Honestly, I was glad for the break in the conversation, the opportunity to be silent. My head was beginning its same slow thrumming, the strange heat spreading through my body again. Talking through the headache made my teeth ache; the warmth of the dull pain gathered in my throat and in my nostrils. I dabbed a tissue on my nose, but it was dry.
Just keep it together for today
, I told myself.
Today isn’t about you.
I would not ruin the day for Sam. So I sat on the sofa and ignored my body the best I could and listened.
Sam had turned his back so that he faced away from us while he tuned his guitar, his shoulders hunched around the instrument.
“Sing for me for a moment,” Dmitra said, and I saw him turn his head when he heard her voice in his headphones. He launched into some rapid fingerpicking piece that I’d never heard him play before, and began to sing. His very first note wavered, a hint of nerves, and then it was gone, disappearing into his voice, breathy and earnest. The song was this heartbreaking piece about loss and saying good-bye — I thought at first that it was about Beck, or even about me, and then I realized it was about Sam:
One thousand ways to say good-bye
One thousand ways to cry
One thousand ways to hang your hat before you go outside
I say good-bye good-bye good-bye
I shout it out so loud
’Cause the next time that I find my voice I might not remember how.

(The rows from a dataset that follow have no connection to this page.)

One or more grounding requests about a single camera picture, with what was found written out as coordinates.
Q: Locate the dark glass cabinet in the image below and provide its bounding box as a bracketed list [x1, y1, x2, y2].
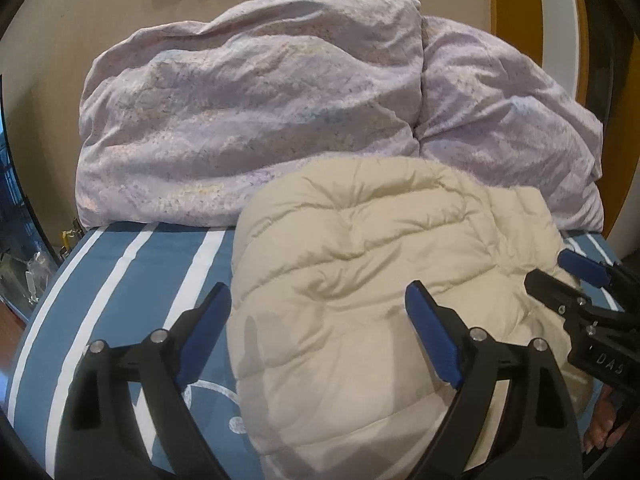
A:
[0, 74, 55, 318]

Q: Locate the beige quilted down jacket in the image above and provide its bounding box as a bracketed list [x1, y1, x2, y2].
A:
[226, 156, 603, 471]

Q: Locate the blue white-striped bed sheet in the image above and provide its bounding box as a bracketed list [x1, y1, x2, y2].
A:
[7, 222, 627, 480]

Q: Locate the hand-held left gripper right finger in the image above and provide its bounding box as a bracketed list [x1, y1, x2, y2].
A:
[405, 280, 584, 480]

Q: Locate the lilac patterned quilt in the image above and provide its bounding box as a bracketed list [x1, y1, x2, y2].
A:
[75, 0, 607, 233]

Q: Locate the small yellow object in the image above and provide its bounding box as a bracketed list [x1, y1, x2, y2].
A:
[60, 229, 82, 257]

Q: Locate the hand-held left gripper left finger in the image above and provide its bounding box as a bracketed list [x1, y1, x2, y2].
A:
[65, 282, 232, 480]

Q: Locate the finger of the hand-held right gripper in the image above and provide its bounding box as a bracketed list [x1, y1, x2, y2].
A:
[523, 268, 592, 322]
[557, 248, 629, 292]

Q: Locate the person's right hand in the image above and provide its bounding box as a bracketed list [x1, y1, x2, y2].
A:
[581, 385, 626, 456]

Hearing it coming out of speakers instead of Sam made it seem entirely different, like I had never heard him before. For some reason, my face just wanted to smile and smile. It felt wrong to be so proud of something that I had absolutely nothing to do with, but I couldn’t help myself. In front of the mixing board, Dmitra had gone still, her fingers poised over the top of sliders. Her head was cocked, listening, and then she said, without turning around to face me, “We might end up with something good today.”
I just kept smiling, because I’d known that all along.